Spesso leggiamo di sentenze della Corte di Cassazione che, o per il contenuto innovativo o per la motivazione giuridica persino troppo limata e costruita, comunque si candidano a diventare precedenti importanti per il diritto italiano. Nulla quaestio sul merito di una recentissima pronuncia: non è reato chiamare un sindaco buffone. Vediamo a quali condizioni…
Nel caso in esame, durante un incontro dell’amministratore comunale presso la locale università, questi era stato apostrofato come “buffone” ad opera di un partecipante. Si discorreva in particolare della mancata autorizzazione sulla chiusura di una strada in concomitanza con alcune manifestazioni culturali che in quei dintorni avrebbero dovuto svolgersi. La pronuncia 4129 ha di nuovo tentato di inverare un principio desumibile secundum Costitutionem: se l’amministratore gode di determinate immunità nell’esercizio delle proprie funzioni (di diverso grado, ed è chiaro, in base al tipo di funzione e di status di rappresentanza), il conseguente cittadino che ne criticasse l’operato non può rispondere del reato di ingiuria. In tal caso, era inoltre da dirsi, stando a una probabile prospettazione difensiva, che il mancato provvedimento del sindaco era stato invece a parole assicurato e poi nei fatti denegato. Una situazione purtroppo frequente, che forse non meritava di aprire il fianco al procedimento giudiziario, ma tanto accadeva e accade anche perché spesso dietro l’ingiuria corrono questioni di prestigio politico che si predilige comunque affrontare, pur incerti nell’exitus, per dar battaglia, mettere in mostra la propria coerenza politica.
La pronuncia della Cassazione potrà far scuola in almeno due sensi: o che l’ingiuria non si configuri in caso di reazione del cittadino a promessa espressa non concretizzata da parte dell’amministrazione o che, più estensivamente e più auspicabilmente, il giudizio contro il politico possa comunque esser reso, se relativamente a un qualunque atto da questi promosso in quanto amministratore e carica pubblica. Sarebbe poi compito dello stesso dimostrarsi irresponsabile dell’accaduto e soprattutto compito dell’opinione pubblica comprendere dove inizi la iattanza dell’oppositore politico e dove l’effettivo demerito dell’amministratore. Situazione auspicabile, si diceva, e persino suggestiva.
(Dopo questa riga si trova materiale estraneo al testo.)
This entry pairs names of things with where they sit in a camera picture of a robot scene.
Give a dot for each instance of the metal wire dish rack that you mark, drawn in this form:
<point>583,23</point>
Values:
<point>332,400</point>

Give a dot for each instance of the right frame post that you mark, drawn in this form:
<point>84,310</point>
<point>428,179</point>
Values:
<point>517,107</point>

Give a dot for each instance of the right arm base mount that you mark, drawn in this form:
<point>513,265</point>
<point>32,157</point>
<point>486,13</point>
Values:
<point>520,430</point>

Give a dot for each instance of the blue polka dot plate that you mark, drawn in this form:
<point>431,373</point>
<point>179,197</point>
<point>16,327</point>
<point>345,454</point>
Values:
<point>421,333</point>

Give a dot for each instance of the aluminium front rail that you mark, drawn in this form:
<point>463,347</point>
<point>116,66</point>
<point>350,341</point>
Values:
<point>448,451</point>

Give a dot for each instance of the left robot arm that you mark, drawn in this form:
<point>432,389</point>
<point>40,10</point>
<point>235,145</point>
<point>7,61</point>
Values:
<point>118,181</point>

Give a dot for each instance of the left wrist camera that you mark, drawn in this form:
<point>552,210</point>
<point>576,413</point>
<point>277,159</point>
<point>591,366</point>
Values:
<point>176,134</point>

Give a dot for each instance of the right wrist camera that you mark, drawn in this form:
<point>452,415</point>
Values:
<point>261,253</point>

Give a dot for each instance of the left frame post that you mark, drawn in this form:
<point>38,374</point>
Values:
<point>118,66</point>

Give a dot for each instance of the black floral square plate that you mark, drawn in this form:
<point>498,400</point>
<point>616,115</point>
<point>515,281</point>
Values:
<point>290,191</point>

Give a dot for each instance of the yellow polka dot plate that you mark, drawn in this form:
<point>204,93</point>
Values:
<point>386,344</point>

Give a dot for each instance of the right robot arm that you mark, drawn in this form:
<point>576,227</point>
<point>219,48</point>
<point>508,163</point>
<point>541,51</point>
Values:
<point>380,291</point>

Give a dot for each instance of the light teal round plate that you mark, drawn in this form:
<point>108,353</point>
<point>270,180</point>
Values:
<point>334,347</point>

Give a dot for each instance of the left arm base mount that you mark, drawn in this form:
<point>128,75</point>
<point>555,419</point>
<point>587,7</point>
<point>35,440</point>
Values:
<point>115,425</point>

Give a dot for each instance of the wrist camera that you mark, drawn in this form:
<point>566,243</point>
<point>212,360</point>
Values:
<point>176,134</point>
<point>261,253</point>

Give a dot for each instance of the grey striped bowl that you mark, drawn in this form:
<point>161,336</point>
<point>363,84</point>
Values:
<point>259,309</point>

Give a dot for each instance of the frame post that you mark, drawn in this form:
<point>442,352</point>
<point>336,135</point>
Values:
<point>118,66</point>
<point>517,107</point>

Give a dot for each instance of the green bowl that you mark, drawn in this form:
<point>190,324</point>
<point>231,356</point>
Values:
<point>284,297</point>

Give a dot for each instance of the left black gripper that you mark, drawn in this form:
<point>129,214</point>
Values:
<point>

C’è un terzo senso, estraibile dalla compiuta sentenza, che invece si presterà ad esser pacificamente disatteso, ma che quivi val la pena sottoporre comunque, lasciandone l’applicazione ai “destinatari di buona volontà (civica)”. Un politico non dovrebbe mai irretire un elettorato, reale o potenziale che sia, con una promessa di provvedimento che non realizzerà: non si parla dell’imprevedibile impedimento cogente -che potrebbe esser anche il caso della pronuncia, come probabilmente risulta nella prospettazione accusatoria-, ma della sistematica declamazione di atti che vengono promessi in un modo o in un altro in base al favore che possano riscontrare presso una fascia di elettorato. Un caso di scuola diverrà quello del reddito e dei salari: si dirà che si lotta per alzarli (premessa generale condivisa), legandoli alla produttività d’impresa (modus particolare condiviso da una parte sociale, l’impresa), ma anche mirando ad irrobustirli in ogni altro indeterminato modo (modus generico condivisibile dalla parte sociale spesso strumentalmente contrapposta, il lavoratore). Insomma, benvenuta ogni sentenza che qualcosa ci dice di questo Paese e di questo suo modo di fare politica.